Task objective ::
A line below contains "7: (220, 114, 0.66)", and a later one contains "75: (248, 106, 0.82)". Repeat both, with every line between them, exactly.

:: Record extracts

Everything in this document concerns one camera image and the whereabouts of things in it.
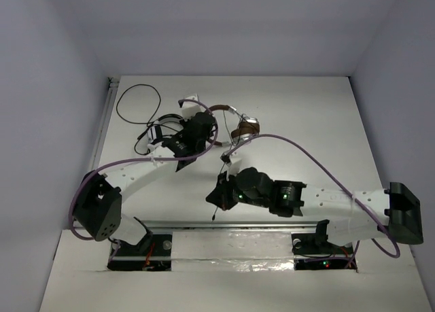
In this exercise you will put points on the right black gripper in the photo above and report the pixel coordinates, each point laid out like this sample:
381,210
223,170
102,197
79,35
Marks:
220,196

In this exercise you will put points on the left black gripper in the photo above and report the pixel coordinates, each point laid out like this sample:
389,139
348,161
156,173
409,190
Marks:
205,122

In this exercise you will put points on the brown silver headphones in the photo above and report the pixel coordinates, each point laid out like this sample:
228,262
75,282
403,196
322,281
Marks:
247,126

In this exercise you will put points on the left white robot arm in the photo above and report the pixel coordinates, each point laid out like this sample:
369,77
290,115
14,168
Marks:
97,204

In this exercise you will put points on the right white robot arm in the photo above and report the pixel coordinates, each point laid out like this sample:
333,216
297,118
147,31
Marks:
341,217

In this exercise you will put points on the white black headphones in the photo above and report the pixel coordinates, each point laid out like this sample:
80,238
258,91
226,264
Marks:
162,128

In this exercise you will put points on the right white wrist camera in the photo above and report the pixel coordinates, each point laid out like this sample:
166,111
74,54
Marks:
232,162

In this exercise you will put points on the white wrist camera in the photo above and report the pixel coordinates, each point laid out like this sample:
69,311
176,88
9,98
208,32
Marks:
189,108
232,162

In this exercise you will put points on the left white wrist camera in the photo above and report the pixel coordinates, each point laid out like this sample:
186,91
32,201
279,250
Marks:
189,108

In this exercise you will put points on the metal base rail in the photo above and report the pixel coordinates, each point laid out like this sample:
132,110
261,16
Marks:
224,247

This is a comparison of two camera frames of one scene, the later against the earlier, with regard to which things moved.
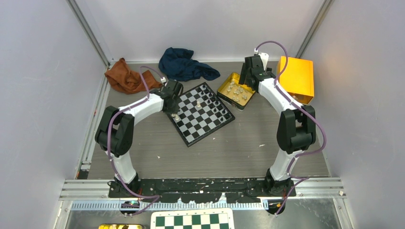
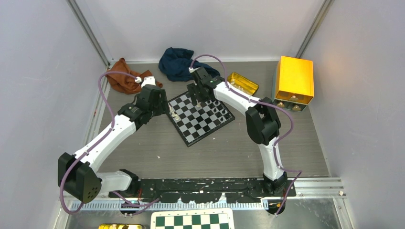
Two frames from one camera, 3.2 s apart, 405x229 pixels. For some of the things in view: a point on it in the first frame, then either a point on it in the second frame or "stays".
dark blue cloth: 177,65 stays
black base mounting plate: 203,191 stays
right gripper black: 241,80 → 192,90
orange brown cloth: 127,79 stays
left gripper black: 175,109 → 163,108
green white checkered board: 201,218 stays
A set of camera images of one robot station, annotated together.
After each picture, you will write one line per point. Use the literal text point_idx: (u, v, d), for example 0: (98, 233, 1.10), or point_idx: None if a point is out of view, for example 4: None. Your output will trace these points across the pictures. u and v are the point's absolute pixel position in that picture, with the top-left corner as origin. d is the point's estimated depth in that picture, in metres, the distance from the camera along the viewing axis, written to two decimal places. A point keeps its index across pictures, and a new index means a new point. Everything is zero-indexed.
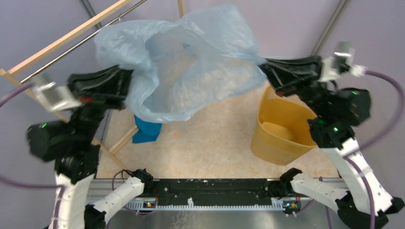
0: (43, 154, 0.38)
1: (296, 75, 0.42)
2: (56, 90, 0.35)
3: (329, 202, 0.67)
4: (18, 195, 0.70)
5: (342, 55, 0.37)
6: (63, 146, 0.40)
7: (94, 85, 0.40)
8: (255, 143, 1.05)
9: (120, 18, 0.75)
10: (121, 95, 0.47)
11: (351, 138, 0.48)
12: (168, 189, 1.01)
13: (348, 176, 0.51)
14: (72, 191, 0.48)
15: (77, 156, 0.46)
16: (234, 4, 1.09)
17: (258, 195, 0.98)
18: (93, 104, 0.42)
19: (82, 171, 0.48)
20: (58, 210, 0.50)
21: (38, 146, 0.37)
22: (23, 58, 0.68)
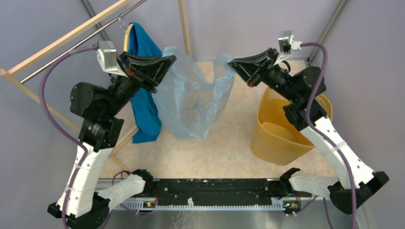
0: (81, 109, 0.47)
1: (258, 63, 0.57)
2: (110, 56, 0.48)
3: (322, 191, 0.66)
4: (20, 196, 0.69)
5: (282, 38, 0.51)
6: (93, 106, 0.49)
7: (141, 65, 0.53)
8: (255, 143, 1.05)
9: (120, 18, 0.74)
10: (155, 81, 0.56)
11: (322, 117, 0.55)
12: (167, 189, 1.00)
13: (327, 153, 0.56)
14: (93, 160, 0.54)
15: (102, 125, 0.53)
16: (234, 5, 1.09)
17: (258, 195, 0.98)
18: (133, 78, 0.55)
19: (105, 140, 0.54)
20: (74, 180, 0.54)
21: (80, 99, 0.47)
22: (23, 58, 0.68)
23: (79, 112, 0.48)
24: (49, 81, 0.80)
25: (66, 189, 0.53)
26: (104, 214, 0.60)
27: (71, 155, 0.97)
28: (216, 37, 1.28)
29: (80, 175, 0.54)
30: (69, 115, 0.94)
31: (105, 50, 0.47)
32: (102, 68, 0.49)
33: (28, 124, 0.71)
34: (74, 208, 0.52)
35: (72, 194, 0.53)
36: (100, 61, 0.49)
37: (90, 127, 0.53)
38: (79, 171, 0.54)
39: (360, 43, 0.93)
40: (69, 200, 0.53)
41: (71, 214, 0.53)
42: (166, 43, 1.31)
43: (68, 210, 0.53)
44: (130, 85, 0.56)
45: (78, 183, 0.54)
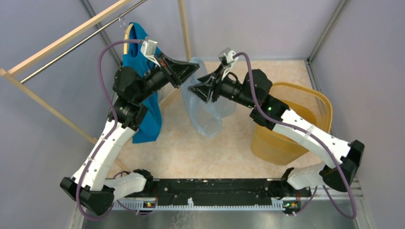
0: (122, 85, 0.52)
1: (207, 83, 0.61)
2: (150, 49, 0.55)
3: (318, 180, 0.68)
4: (20, 198, 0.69)
5: (221, 55, 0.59)
6: (131, 87, 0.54)
7: (174, 62, 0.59)
8: (255, 143, 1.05)
9: (120, 18, 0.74)
10: (182, 79, 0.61)
11: (286, 110, 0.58)
12: (168, 189, 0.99)
13: (303, 140, 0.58)
14: (120, 135, 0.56)
15: (131, 109, 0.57)
16: (233, 5, 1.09)
17: (258, 195, 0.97)
18: (163, 70, 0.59)
19: (133, 122, 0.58)
20: (97, 152, 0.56)
21: (123, 78, 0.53)
22: (22, 58, 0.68)
23: (120, 88, 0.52)
24: (49, 81, 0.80)
25: (87, 160, 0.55)
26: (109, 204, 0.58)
27: (71, 155, 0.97)
28: (216, 38, 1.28)
29: (104, 147, 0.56)
30: (69, 115, 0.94)
31: (149, 40, 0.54)
32: (143, 53, 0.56)
33: (27, 124, 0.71)
34: (90, 180, 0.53)
35: (91, 166, 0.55)
36: (143, 47, 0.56)
37: (122, 109, 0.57)
38: (104, 143, 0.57)
39: (360, 43, 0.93)
40: (88, 172, 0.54)
41: (86, 186, 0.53)
42: (166, 43, 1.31)
43: (83, 182, 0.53)
44: (161, 78, 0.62)
45: (100, 156, 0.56)
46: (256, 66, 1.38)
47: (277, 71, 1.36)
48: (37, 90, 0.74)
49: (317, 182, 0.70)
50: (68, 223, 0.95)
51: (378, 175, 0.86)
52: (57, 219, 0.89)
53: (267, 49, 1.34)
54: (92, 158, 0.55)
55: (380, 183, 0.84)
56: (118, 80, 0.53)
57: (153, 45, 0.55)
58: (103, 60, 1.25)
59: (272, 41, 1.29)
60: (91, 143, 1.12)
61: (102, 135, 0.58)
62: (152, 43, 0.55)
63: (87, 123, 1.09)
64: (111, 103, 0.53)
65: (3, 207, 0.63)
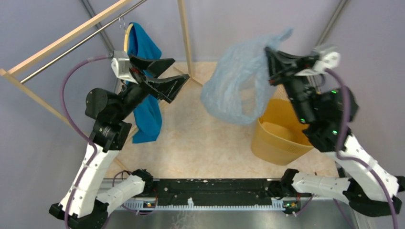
0: (96, 112, 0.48)
1: (282, 64, 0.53)
2: (125, 67, 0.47)
3: (335, 195, 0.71)
4: (20, 197, 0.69)
5: (316, 48, 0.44)
6: (105, 112, 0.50)
7: (158, 83, 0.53)
8: (255, 143, 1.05)
9: (120, 18, 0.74)
10: (170, 98, 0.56)
11: (349, 136, 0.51)
12: (168, 189, 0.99)
13: (357, 172, 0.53)
14: (101, 161, 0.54)
15: (112, 129, 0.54)
16: (233, 4, 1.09)
17: (258, 195, 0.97)
18: (141, 89, 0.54)
19: (115, 142, 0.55)
20: (81, 179, 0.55)
21: (96, 104, 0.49)
22: (22, 58, 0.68)
23: (94, 115, 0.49)
24: (49, 80, 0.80)
25: (71, 188, 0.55)
26: (101, 222, 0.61)
27: (71, 154, 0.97)
28: (215, 38, 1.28)
29: (87, 173, 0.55)
30: (70, 115, 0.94)
31: (120, 58, 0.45)
32: (115, 74, 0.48)
33: (27, 124, 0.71)
34: (77, 207, 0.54)
35: (76, 193, 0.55)
36: (114, 68, 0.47)
37: (101, 130, 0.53)
38: (87, 170, 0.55)
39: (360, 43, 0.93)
40: (73, 199, 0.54)
41: (74, 214, 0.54)
42: (166, 43, 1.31)
43: (70, 209, 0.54)
44: (140, 92, 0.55)
45: (84, 183, 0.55)
46: None
47: None
48: (37, 90, 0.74)
49: (331, 196, 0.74)
50: None
51: None
52: (57, 220, 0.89)
53: None
54: (76, 186, 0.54)
55: None
56: (90, 106, 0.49)
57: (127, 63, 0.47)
58: (103, 60, 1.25)
59: None
60: None
61: (85, 160, 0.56)
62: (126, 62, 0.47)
63: (88, 122, 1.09)
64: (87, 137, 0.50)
65: (4, 207, 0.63)
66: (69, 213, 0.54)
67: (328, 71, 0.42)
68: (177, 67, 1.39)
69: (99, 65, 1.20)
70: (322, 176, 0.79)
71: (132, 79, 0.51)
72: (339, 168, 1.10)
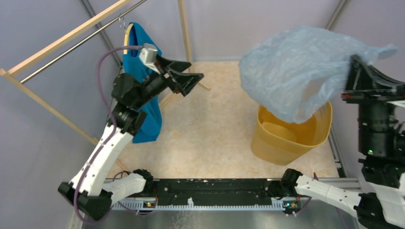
0: (123, 93, 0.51)
1: (374, 85, 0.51)
2: (152, 56, 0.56)
3: (343, 206, 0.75)
4: (20, 197, 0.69)
5: None
6: (129, 96, 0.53)
7: (178, 75, 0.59)
8: (255, 143, 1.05)
9: (120, 18, 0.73)
10: (186, 92, 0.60)
11: None
12: (168, 189, 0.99)
13: (391, 202, 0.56)
14: (119, 140, 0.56)
15: (131, 115, 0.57)
16: (233, 4, 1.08)
17: (258, 195, 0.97)
18: (160, 80, 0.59)
19: (133, 128, 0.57)
20: (95, 157, 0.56)
21: (123, 86, 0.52)
22: (22, 59, 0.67)
23: (119, 96, 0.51)
24: (49, 80, 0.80)
25: (85, 165, 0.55)
26: (105, 209, 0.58)
27: (71, 155, 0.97)
28: (216, 38, 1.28)
29: (102, 152, 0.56)
30: (70, 115, 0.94)
31: (149, 48, 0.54)
32: (142, 61, 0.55)
33: (28, 123, 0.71)
34: (88, 185, 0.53)
35: (90, 171, 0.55)
36: (143, 56, 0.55)
37: (121, 114, 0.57)
38: (102, 149, 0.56)
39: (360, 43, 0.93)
40: (85, 177, 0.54)
41: (84, 191, 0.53)
42: (166, 43, 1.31)
43: (81, 187, 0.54)
44: (160, 83, 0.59)
45: (98, 161, 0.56)
46: None
47: None
48: (37, 90, 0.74)
49: (334, 204, 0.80)
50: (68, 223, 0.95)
51: None
52: (57, 220, 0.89)
53: None
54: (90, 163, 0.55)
55: None
56: (117, 88, 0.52)
57: (154, 54, 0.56)
58: (103, 60, 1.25)
59: None
60: (91, 143, 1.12)
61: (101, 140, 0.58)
62: (154, 53, 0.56)
63: (88, 122, 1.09)
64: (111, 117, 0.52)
65: (3, 207, 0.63)
66: (79, 190, 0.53)
67: None
68: None
69: (99, 65, 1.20)
70: (328, 184, 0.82)
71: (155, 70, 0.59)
72: (339, 168, 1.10)
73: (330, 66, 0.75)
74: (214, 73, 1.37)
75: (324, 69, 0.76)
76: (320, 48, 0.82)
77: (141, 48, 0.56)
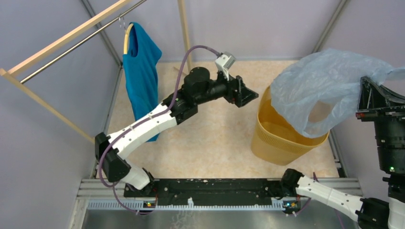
0: (194, 82, 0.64)
1: (388, 102, 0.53)
2: (228, 64, 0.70)
3: (342, 209, 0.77)
4: (20, 196, 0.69)
5: None
6: (195, 88, 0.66)
7: (240, 88, 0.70)
8: (255, 143, 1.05)
9: (120, 18, 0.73)
10: (242, 105, 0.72)
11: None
12: (168, 189, 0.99)
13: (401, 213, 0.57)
14: (165, 120, 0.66)
15: (184, 105, 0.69)
16: (233, 4, 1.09)
17: (258, 195, 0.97)
18: (222, 88, 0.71)
19: (180, 115, 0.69)
20: (139, 125, 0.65)
21: (198, 76, 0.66)
22: (23, 59, 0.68)
23: (190, 82, 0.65)
24: (49, 80, 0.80)
25: (127, 128, 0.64)
26: (119, 176, 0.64)
27: (71, 154, 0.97)
28: (216, 38, 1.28)
29: (146, 123, 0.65)
30: (70, 115, 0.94)
31: (231, 56, 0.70)
32: (221, 64, 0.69)
33: (28, 123, 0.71)
34: (122, 145, 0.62)
35: (128, 134, 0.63)
36: (222, 59, 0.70)
37: (177, 100, 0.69)
38: (148, 121, 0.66)
39: (360, 43, 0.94)
40: (122, 137, 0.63)
41: (115, 149, 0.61)
42: (166, 43, 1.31)
43: (115, 144, 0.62)
44: (223, 89, 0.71)
45: (140, 130, 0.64)
46: (256, 66, 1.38)
47: (277, 71, 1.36)
48: (37, 90, 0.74)
49: (331, 206, 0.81)
50: (68, 223, 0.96)
51: (377, 173, 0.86)
52: (57, 219, 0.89)
53: (267, 49, 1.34)
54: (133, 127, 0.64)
55: (380, 183, 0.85)
56: (192, 77, 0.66)
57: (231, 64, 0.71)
58: (103, 60, 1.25)
59: (273, 41, 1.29)
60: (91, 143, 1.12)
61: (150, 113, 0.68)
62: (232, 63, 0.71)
63: (88, 122, 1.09)
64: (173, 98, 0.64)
65: (3, 207, 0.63)
66: (112, 145, 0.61)
67: None
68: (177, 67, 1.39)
69: (100, 66, 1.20)
70: (329, 187, 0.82)
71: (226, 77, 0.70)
72: (339, 168, 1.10)
73: (340, 87, 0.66)
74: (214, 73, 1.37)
75: (334, 91, 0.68)
76: (342, 71, 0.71)
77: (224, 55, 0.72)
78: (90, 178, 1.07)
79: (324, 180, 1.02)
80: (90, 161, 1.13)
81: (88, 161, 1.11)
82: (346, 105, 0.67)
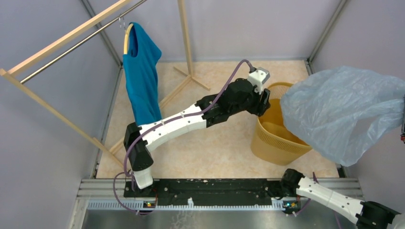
0: (237, 89, 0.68)
1: None
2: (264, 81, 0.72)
3: (342, 211, 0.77)
4: (19, 196, 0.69)
5: None
6: (236, 96, 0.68)
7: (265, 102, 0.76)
8: (255, 142, 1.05)
9: (120, 18, 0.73)
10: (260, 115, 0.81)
11: None
12: (168, 189, 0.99)
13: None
14: (195, 121, 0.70)
15: (218, 109, 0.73)
16: (234, 5, 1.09)
17: (258, 195, 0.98)
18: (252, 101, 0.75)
19: (210, 119, 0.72)
20: (170, 121, 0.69)
21: (241, 86, 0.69)
22: (23, 58, 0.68)
23: (233, 89, 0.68)
24: (49, 80, 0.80)
25: (159, 122, 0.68)
26: (140, 167, 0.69)
27: (71, 155, 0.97)
28: (216, 38, 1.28)
29: (177, 121, 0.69)
30: (70, 115, 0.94)
31: (267, 73, 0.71)
32: (260, 80, 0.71)
33: (28, 123, 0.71)
34: (151, 138, 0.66)
35: (159, 129, 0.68)
36: (260, 76, 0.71)
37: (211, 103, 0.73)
38: (180, 119, 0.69)
39: (361, 43, 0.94)
40: (153, 130, 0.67)
41: (144, 141, 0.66)
42: (167, 44, 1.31)
43: (144, 136, 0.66)
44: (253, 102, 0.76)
45: (170, 126, 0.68)
46: (256, 66, 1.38)
47: (277, 71, 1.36)
48: (37, 90, 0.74)
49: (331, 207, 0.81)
50: (68, 223, 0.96)
51: (378, 173, 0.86)
52: (57, 219, 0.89)
53: (267, 49, 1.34)
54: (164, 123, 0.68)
55: (381, 183, 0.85)
56: (235, 84, 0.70)
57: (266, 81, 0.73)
58: (103, 61, 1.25)
59: (274, 41, 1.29)
60: (91, 143, 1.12)
61: (182, 111, 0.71)
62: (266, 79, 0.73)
63: (88, 122, 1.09)
64: (211, 103, 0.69)
65: (3, 207, 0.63)
66: (143, 137, 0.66)
67: None
68: (177, 68, 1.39)
69: (100, 66, 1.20)
70: (329, 189, 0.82)
71: (259, 90, 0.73)
72: (339, 168, 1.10)
73: (379, 106, 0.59)
74: (214, 73, 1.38)
75: (372, 111, 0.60)
76: (367, 86, 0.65)
77: (258, 69, 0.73)
78: (90, 178, 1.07)
79: (324, 180, 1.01)
80: (89, 161, 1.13)
81: (88, 161, 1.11)
82: (385, 125, 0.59)
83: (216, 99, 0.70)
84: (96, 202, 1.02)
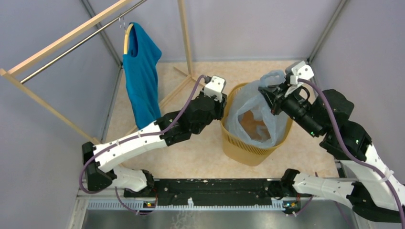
0: (195, 107, 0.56)
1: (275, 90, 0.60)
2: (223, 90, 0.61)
3: (339, 198, 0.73)
4: (20, 195, 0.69)
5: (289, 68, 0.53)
6: (195, 114, 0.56)
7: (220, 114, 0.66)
8: (228, 148, 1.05)
9: (120, 18, 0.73)
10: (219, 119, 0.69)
11: (369, 145, 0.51)
12: (168, 189, 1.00)
13: (373, 183, 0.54)
14: (152, 142, 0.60)
15: (180, 128, 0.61)
16: (233, 5, 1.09)
17: (258, 195, 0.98)
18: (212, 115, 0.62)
19: (170, 139, 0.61)
20: (125, 141, 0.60)
21: (201, 104, 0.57)
22: (22, 59, 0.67)
23: (192, 108, 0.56)
24: (50, 80, 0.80)
25: (114, 141, 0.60)
26: (99, 187, 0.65)
27: (71, 154, 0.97)
28: (216, 39, 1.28)
29: (130, 142, 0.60)
30: (70, 115, 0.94)
31: (225, 81, 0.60)
32: (219, 90, 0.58)
33: (28, 123, 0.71)
34: (104, 160, 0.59)
35: (113, 149, 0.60)
36: (217, 86, 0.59)
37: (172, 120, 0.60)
38: (137, 139, 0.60)
39: (361, 43, 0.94)
40: (106, 151, 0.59)
41: (98, 162, 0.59)
42: (166, 43, 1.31)
43: (98, 157, 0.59)
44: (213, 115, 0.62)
45: (125, 147, 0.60)
46: (256, 66, 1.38)
47: None
48: (37, 90, 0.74)
49: (332, 198, 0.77)
50: (68, 223, 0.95)
51: None
52: (57, 219, 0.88)
53: (267, 49, 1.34)
54: (118, 143, 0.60)
55: None
56: (196, 102, 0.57)
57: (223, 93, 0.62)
58: (103, 61, 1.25)
59: (273, 41, 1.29)
60: None
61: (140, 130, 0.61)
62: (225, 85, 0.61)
63: (88, 122, 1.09)
64: (171, 124, 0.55)
65: (3, 208, 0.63)
66: (95, 158, 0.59)
67: (302, 80, 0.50)
68: (176, 68, 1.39)
69: (100, 65, 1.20)
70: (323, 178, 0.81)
71: (218, 100, 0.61)
72: (339, 168, 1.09)
73: (248, 102, 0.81)
74: (214, 72, 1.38)
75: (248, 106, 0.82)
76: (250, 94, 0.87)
77: (214, 78, 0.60)
78: None
79: None
80: None
81: None
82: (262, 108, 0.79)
83: (176, 118, 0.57)
84: (96, 202, 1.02)

::::

Worked solution ::
7: (220, 114, 0.66)
8: (228, 148, 1.05)
9: (120, 18, 0.73)
10: (219, 119, 0.69)
11: (369, 145, 0.51)
12: (168, 189, 1.00)
13: (373, 183, 0.54)
14: (152, 142, 0.60)
15: (180, 128, 0.61)
16: (233, 5, 1.09)
17: (258, 195, 0.98)
18: (212, 115, 0.62)
19: (170, 139, 0.61)
20: (125, 141, 0.60)
21: (201, 104, 0.57)
22: (22, 59, 0.67)
23: (192, 108, 0.56)
24: (50, 80, 0.80)
25: (114, 141, 0.60)
26: (99, 187, 0.65)
27: (71, 154, 0.97)
28: (216, 39, 1.28)
29: (130, 142, 0.60)
30: (70, 115, 0.94)
31: (225, 81, 0.60)
32: (219, 90, 0.58)
33: (28, 123, 0.71)
34: (104, 160, 0.59)
35: (113, 149, 0.60)
36: (217, 86, 0.59)
37: (172, 120, 0.60)
38: (137, 139, 0.60)
39: (361, 43, 0.94)
40: (106, 151, 0.59)
41: (98, 162, 0.59)
42: (166, 43, 1.31)
43: (98, 157, 0.59)
44: (213, 115, 0.62)
45: (125, 147, 0.60)
46: (256, 66, 1.38)
47: None
48: (37, 90, 0.74)
49: (332, 198, 0.77)
50: (68, 223, 0.95)
51: None
52: (57, 219, 0.88)
53: (267, 49, 1.34)
54: (118, 143, 0.60)
55: None
56: (196, 102, 0.57)
57: (223, 93, 0.62)
58: (103, 61, 1.25)
59: (273, 41, 1.29)
60: None
61: (140, 130, 0.61)
62: (225, 85, 0.61)
63: (88, 122, 1.09)
64: (171, 124, 0.55)
65: (3, 208, 0.63)
66: (95, 158, 0.59)
67: (302, 80, 0.50)
68: (176, 68, 1.39)
69: (100, 65, 1.20)
70: (323, 178, 0.81)
71: (218, 100, 0.61)
72: (339, 168, 1.09)
73: (248, 102, 0.81)
74: (214, 72, 1.38)
75: (248, 106, 0.82)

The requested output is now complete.